On the other hand, might this be just another version of bad money chasing good? We’ve already seen Epstein back off his bad-cop “production over talent” pronouncement from his year-end presser and switch to the new good-cop party line of “all answers are internal.”
This cycle of doubling down on patience is what prevented the Cubs from trading Kyle Schwarber at his small-sample peak value after the 2016 World Series. He could have returned a young starter or proper leadoff hitter to diversify the high swing-and-miss offense. Then the reluctance to part with any young outfielders was at least one consideration in the team’s decision not to pursue a productive, playoff-proven leader like Lorenzo Cain.
In addition, the front office parlaying at least one young bat into fifth starter would have spared them from the payroll-draining mistake of $38 million for Tyler Chatwood, which in turn led to $20 million this year for Cole Hamels. That’s a lot of bad money chasing worse money to avoid trading low or doing something truly game-changing.
The Red Sox after Epstein left were similarly stymied by a huge amount of under-performing contracts. But they changed that in one season by sending a quarter-billion in payroll to the Dodgers in 2012. The cost included a-still prime Adrian Gonzalez. But unsaddled of free agent bust Carl Crawford and a fading Josh Beckett, Boston retooled in just one year to win the 2013 World Series with mid-size free agent signings like Mike Napoli, Stephen Drew, and David Ross.

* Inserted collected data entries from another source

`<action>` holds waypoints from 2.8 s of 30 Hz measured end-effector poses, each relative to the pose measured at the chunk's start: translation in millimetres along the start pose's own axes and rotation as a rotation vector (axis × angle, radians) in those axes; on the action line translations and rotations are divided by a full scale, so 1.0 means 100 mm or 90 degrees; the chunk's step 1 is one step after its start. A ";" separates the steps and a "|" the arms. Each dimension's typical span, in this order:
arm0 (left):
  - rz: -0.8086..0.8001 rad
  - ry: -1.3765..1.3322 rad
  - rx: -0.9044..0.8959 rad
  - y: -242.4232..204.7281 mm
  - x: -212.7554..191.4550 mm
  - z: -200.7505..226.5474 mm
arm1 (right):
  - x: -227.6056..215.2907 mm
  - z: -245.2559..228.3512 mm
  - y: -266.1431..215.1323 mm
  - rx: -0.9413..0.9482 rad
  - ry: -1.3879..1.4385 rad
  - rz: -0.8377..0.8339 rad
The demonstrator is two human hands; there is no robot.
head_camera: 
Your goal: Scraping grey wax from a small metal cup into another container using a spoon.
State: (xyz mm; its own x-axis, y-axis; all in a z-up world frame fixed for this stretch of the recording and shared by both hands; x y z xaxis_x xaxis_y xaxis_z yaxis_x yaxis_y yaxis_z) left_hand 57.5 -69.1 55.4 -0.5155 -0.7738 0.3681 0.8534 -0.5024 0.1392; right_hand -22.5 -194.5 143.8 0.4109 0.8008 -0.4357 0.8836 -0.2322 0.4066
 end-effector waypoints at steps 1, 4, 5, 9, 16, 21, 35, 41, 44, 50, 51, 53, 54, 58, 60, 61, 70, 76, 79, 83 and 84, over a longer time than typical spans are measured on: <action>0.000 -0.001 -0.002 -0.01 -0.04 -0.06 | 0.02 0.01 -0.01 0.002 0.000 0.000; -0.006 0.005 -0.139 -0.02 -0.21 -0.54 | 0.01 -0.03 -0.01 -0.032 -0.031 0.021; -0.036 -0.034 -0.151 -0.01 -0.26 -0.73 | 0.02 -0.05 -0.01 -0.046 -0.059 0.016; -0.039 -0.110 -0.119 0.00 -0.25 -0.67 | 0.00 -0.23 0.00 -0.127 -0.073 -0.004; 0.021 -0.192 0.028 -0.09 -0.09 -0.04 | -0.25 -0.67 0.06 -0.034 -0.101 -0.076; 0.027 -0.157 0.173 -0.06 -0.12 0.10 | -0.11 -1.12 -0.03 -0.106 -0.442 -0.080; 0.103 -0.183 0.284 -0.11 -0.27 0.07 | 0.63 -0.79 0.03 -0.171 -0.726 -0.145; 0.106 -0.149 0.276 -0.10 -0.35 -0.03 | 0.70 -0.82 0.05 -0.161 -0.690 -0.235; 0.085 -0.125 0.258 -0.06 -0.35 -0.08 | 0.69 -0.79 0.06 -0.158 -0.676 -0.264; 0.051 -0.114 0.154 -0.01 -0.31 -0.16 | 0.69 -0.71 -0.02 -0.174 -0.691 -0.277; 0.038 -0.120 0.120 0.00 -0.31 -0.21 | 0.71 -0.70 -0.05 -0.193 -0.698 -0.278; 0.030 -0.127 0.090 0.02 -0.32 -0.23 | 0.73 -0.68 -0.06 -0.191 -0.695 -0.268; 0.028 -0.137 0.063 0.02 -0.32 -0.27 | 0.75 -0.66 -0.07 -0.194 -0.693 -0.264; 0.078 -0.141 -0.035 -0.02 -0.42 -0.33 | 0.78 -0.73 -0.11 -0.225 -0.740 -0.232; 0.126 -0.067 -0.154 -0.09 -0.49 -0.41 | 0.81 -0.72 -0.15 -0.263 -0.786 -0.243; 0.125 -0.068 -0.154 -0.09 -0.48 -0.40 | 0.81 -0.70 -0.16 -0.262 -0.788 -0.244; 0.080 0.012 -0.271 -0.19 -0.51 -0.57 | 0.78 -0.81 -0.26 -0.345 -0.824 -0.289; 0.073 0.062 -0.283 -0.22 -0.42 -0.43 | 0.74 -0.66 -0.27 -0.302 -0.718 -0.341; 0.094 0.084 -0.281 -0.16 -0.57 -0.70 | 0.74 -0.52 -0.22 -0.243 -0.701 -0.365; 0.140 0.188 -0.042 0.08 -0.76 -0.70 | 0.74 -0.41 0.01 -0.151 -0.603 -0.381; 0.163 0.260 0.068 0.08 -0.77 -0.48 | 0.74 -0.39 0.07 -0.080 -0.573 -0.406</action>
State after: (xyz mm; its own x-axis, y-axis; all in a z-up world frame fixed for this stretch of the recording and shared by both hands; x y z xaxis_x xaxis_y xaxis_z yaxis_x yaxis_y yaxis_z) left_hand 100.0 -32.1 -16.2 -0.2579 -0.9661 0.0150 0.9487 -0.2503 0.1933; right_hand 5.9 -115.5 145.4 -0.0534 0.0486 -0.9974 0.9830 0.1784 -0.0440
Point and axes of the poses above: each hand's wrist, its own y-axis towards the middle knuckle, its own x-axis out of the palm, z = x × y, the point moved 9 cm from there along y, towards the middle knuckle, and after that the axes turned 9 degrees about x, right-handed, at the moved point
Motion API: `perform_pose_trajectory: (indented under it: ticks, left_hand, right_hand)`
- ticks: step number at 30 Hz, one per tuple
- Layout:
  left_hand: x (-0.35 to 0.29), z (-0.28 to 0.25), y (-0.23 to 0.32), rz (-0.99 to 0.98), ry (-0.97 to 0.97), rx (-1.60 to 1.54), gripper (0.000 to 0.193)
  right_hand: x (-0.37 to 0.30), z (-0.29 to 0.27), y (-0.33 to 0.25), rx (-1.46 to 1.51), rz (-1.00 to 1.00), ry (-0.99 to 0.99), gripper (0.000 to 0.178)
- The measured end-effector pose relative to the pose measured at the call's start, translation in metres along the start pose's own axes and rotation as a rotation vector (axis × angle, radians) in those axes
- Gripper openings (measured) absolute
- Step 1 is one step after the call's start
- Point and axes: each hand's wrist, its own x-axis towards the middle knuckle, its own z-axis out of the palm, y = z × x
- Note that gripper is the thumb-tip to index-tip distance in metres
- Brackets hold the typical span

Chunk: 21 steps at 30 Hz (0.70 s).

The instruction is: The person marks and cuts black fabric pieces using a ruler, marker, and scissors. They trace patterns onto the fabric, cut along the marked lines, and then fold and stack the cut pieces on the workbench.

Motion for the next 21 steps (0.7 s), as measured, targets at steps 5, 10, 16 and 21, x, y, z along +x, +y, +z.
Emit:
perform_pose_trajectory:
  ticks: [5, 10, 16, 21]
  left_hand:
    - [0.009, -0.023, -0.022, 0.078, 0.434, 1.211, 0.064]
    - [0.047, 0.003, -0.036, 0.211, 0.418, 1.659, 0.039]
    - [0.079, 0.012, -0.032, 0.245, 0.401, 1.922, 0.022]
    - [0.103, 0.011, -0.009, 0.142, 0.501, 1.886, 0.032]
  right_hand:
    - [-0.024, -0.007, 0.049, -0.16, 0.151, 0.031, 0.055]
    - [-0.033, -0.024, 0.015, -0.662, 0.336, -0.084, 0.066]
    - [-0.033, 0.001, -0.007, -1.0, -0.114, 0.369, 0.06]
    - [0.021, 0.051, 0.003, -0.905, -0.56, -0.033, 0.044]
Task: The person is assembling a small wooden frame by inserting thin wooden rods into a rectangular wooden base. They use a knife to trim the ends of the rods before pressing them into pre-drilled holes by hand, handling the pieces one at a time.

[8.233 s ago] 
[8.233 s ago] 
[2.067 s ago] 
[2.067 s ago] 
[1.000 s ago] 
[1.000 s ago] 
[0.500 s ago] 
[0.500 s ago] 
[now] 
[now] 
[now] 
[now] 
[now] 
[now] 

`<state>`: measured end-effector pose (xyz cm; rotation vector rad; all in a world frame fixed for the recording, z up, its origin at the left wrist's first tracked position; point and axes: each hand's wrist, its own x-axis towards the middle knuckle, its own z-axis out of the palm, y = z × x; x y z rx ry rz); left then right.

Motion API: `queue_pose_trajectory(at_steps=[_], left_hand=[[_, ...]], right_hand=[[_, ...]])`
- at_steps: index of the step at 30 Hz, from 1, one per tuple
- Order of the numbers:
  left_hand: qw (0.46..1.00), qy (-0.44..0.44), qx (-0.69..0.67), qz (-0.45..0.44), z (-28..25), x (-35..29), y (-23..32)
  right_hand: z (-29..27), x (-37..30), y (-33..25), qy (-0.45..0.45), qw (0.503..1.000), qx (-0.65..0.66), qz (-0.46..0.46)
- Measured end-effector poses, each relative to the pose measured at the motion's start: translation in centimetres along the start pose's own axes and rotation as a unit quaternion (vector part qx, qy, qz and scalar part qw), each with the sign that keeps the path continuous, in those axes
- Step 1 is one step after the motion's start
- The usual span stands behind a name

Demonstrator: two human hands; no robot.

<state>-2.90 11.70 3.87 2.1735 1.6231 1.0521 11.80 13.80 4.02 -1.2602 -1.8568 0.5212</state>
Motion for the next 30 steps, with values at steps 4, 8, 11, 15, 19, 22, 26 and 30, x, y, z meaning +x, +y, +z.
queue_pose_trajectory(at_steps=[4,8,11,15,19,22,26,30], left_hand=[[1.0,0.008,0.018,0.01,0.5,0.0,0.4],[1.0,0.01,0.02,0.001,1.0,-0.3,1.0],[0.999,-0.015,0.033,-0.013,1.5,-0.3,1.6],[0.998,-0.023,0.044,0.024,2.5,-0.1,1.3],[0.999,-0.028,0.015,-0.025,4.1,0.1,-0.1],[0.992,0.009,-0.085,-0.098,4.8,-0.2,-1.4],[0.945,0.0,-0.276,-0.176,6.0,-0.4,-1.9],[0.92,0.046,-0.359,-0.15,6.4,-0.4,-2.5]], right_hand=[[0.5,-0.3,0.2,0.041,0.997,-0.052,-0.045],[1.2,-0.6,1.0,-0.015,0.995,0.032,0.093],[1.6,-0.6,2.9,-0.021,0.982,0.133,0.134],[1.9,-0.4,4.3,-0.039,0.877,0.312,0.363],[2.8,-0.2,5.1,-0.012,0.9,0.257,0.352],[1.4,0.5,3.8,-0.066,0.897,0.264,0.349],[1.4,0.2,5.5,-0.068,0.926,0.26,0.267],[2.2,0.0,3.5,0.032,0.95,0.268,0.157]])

Sadly, we’ve seen no such boldness yet from the Cubs. We heard about some tire-kicking on a Willson Contreras trade involving J.T. Realmuto, but swapping Contreras for another subpar defensive catcher hardly ranks as transformative. Real creativity would have been outbidding Seattle in trading for Tampa’s leadoff catalyst Mallex Smith. After all, Seattle gave up just catcher Mike Zunino, who in six major league seasons has produced less WAR (6.9) than Contreras (8.4).
What about packaging Ian Happ with Chatwood and an A-ball prospect for perhaps only a quality young reliever? This may have freed up enough salary to have procured Andrew McCutchen’s leadership and proven skill against power pitching (.292/.395/.446 last year).
Many pray for extra flexibility by trading Ben Zobrist in the final contract year or eating part of Jason Heyward’s remaining money. But moving one or both of those players only to free up budget space for Bryce Harper would actually reduce the team’s playoff-win probability against power pitchers. This is because Zobrist and Heyward were the team’s only .300 hitters last year against those big arms, while Harper hit just .202.
But wouldn’t it be a very Epstein move to dump salary only to take on an even more burdening amount?
This is partly why I always felt it was preordained the Cubs would not release or even trade low on Addison Russell. They desperately need Russell to right his ship. They need all their young bats to outperform their low contracts. To trade Russell now would probably just net them a redux of the Starlin Castro-for-Adam Warren deal.
But there are two months left before pitchers and catchers report to Mesa. A chance always exists that once a few more free agents sign and a few more trades happen, the field clears for Epstein and Hoyer to pull off deals. Perhaps they could yet land Whit Merrifield from the Royals or a couple high-quality young relievers.
Yet an equal chance exists that ownership panics in the next month and settles on Harper as their best insurance to secure a succession of deep playoff runs. The goal there would be to extend the franchise’s revenue generation for a glorious extra month of concessions, hotel stays, and postseason MLB revenue sharing.
But that scenario also has a foreboding alternate name: The Ghost of Carl Crawford.